Total the lines of the entries below that hold the string "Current", then write only that total.

Records for processing ::
□ □ □ □

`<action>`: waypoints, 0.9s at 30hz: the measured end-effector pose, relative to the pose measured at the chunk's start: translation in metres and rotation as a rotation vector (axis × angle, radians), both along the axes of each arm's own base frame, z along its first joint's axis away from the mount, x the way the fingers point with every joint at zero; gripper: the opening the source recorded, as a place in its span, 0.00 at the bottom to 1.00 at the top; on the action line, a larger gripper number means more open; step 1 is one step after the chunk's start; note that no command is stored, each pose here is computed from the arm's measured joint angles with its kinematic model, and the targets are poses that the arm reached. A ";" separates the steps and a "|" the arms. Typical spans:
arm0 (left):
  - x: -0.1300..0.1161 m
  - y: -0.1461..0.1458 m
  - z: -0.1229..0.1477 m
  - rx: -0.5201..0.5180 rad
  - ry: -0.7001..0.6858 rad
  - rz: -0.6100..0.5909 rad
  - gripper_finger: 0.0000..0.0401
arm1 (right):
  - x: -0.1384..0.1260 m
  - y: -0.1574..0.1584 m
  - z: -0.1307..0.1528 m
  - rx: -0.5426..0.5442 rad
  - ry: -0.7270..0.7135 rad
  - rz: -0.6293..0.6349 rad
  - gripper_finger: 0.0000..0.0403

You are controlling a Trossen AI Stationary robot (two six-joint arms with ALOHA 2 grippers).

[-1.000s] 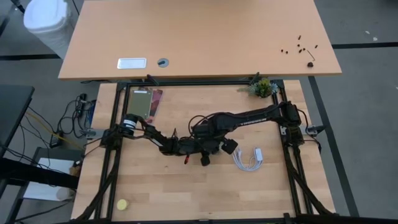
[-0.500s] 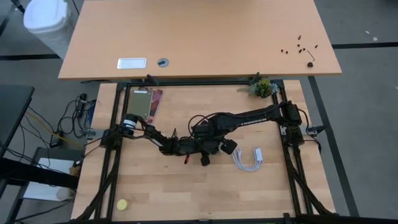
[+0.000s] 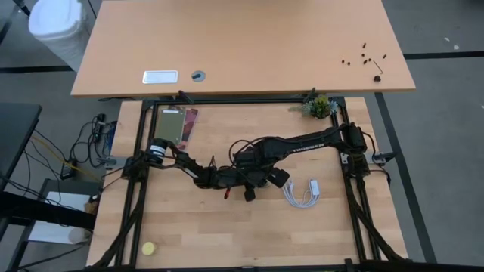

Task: Screw lightbulb
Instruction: Insert the white lightbulb into the desk lamp

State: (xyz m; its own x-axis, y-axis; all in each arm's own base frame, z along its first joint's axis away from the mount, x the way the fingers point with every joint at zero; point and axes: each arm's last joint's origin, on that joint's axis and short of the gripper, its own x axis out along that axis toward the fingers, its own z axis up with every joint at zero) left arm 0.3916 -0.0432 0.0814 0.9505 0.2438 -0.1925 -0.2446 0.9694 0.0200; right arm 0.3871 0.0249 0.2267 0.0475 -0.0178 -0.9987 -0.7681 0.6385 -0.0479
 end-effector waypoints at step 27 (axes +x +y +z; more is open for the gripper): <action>0.000 0.000 0.000 0.001 0.000 -0.006 0.47 | 0.001 0.002 -0.001 0.054 -0.008 -0.700 0.66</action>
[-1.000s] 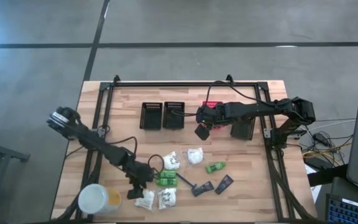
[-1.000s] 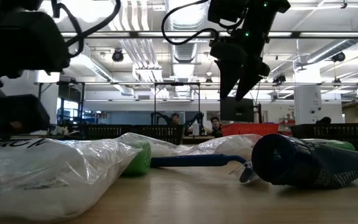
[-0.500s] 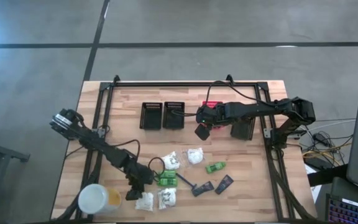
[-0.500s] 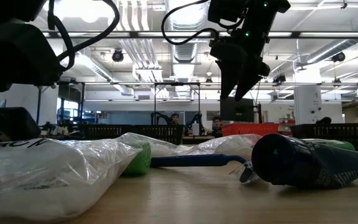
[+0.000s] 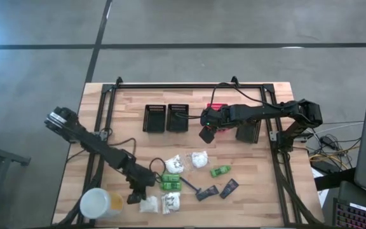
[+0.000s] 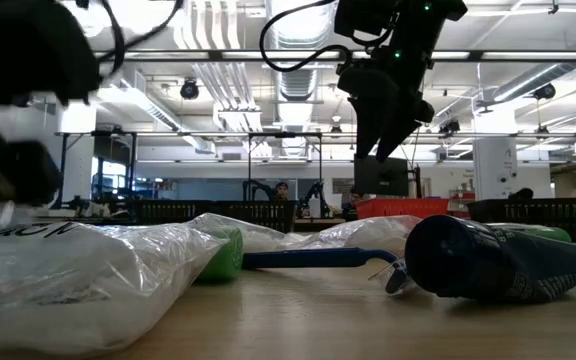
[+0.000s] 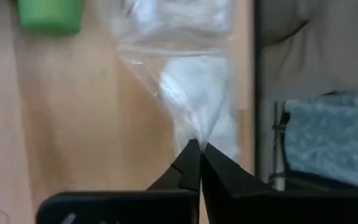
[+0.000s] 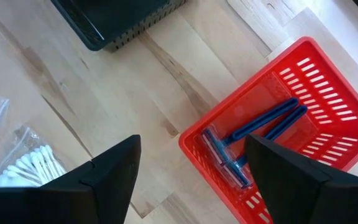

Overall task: Pick & Place Travel size toiletries
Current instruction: Put the white cotton pack into the left black bin

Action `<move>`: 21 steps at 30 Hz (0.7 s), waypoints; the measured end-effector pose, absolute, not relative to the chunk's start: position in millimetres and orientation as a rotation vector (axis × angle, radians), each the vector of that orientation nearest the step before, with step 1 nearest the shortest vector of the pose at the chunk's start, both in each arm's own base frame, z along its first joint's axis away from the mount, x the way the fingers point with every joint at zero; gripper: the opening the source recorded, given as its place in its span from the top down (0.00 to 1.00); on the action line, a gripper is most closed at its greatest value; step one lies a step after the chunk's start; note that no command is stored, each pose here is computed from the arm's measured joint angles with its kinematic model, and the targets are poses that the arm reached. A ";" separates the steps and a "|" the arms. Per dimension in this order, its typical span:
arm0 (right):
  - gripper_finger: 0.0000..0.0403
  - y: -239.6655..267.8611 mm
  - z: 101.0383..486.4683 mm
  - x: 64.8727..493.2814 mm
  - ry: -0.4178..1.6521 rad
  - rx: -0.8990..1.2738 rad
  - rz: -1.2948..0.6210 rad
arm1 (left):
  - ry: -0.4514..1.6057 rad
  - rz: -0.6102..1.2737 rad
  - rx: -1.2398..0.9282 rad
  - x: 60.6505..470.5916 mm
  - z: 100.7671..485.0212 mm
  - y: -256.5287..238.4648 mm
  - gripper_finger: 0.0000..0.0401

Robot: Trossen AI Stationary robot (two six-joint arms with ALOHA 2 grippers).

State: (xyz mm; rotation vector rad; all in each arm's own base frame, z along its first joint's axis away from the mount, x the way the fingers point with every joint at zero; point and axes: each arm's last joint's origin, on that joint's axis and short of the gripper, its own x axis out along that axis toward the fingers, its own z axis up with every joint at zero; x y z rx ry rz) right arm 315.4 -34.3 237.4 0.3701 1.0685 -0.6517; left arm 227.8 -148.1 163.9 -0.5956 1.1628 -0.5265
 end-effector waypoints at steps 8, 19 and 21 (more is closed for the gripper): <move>0.35 -36.5 242.6 314.1 1.009 0.350 -0.728 | 0.880 -0.244 -0.652 201.7 226.2 -113.9 0.99; 0.35 -54.2 271.5 300.1 0.807 0.424 -0.880 | 0.288 0.618 -0.973 160.6 246.3 -27.3 1.00; 0.34 -58.3 271.9 299.9 0.797 0.432 -0.891 | 0.251 0.690 -0.983 157.6 240.7 -14.8 1.00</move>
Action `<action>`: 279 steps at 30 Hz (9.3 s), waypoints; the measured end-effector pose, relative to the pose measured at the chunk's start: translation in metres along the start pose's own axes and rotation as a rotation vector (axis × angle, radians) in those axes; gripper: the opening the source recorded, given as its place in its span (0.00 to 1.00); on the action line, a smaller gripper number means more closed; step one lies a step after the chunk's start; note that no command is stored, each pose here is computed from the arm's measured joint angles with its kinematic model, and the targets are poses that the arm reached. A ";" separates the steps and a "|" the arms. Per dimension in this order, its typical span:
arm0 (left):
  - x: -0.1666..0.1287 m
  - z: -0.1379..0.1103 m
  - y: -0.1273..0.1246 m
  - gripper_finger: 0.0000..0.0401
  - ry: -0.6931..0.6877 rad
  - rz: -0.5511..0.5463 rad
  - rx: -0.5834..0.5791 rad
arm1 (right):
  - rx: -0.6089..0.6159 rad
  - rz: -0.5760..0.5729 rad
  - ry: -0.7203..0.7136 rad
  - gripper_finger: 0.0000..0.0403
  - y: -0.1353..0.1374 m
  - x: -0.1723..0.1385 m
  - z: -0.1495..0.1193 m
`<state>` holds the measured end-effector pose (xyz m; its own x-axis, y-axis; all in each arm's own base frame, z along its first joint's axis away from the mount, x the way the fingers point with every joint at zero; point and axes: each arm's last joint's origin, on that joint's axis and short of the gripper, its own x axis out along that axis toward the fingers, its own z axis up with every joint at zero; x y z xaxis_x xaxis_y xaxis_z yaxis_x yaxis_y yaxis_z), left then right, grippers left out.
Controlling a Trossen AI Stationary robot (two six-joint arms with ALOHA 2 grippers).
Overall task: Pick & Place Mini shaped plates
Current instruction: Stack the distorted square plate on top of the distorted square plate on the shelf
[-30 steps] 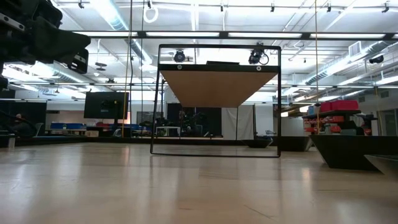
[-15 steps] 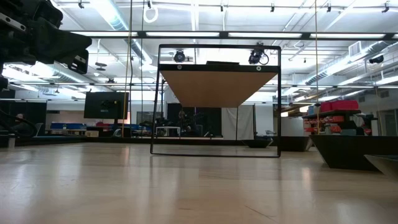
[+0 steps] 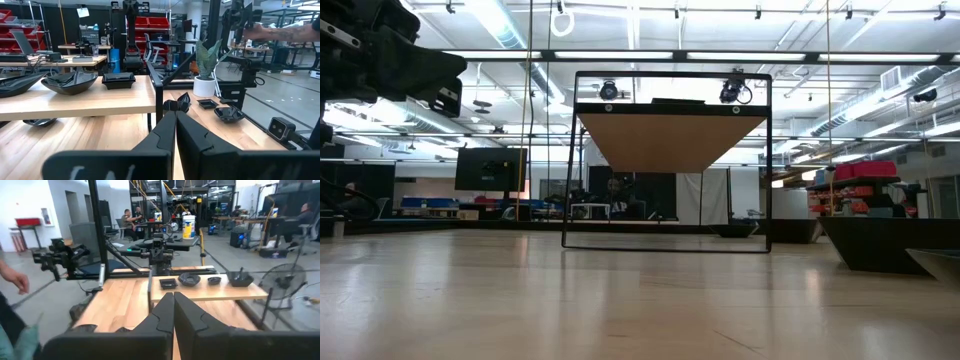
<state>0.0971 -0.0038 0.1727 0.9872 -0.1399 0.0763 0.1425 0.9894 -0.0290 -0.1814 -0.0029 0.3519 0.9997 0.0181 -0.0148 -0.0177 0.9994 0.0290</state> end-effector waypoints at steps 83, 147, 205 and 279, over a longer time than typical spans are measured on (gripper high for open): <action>0.000 0.001 0.000 0.05 -0.005 0.000 0.001 | -0.175 -0.642 0.088 0.03 -0.016 0.197 0.025; 0.000 0.001 0.000 0.05 -0.005 0.000 0.000 | 0.444 -0.486 1.197 0.53 -0.137 0.350 -0.094; 0.000 0.001 0.000 0.05 -0.005 0.000 0.001 | 0.323 -0.729 1.151 0.53 -0.125 0.386 -0.197; 0.000 0.001 0.000 0.05 -0.005 0.000 0.000 | 0.674 -0.891 0.607 0.00 -0.127 0.374 -0.008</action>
<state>0.0971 -0.0038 0.1733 0.9869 -0.1394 0.0813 0.1421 0.9894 -0.0288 0.1947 -0.1227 0.3350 0.4910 -0.4614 -0.7390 0.8437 0.4631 0.2715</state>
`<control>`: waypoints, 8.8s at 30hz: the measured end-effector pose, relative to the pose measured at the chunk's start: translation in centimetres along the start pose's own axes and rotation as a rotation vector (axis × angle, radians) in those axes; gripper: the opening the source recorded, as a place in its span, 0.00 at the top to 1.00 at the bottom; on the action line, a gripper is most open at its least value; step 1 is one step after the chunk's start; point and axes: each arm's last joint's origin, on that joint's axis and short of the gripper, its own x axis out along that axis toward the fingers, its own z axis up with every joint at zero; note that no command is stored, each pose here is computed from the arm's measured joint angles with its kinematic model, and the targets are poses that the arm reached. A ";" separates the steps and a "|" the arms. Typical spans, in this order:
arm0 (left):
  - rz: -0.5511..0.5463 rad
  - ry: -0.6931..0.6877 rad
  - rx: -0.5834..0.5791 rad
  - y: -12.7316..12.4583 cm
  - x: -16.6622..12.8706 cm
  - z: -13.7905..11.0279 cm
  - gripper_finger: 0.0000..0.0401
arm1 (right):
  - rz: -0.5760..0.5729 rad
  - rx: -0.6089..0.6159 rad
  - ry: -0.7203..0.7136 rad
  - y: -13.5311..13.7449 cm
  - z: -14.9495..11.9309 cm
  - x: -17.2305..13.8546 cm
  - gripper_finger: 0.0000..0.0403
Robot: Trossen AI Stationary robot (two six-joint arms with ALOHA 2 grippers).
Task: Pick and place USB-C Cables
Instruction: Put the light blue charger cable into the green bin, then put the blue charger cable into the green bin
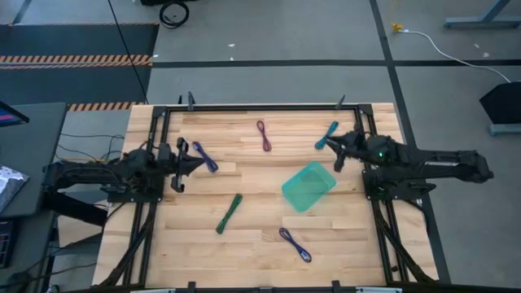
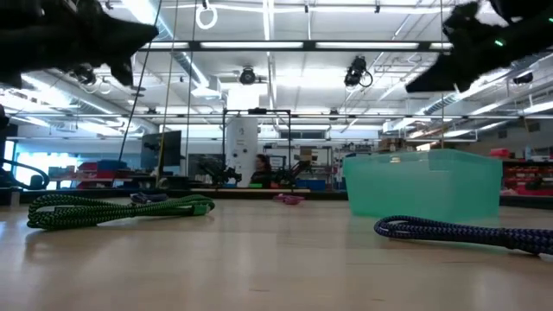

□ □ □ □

Answer to the exercise :: 2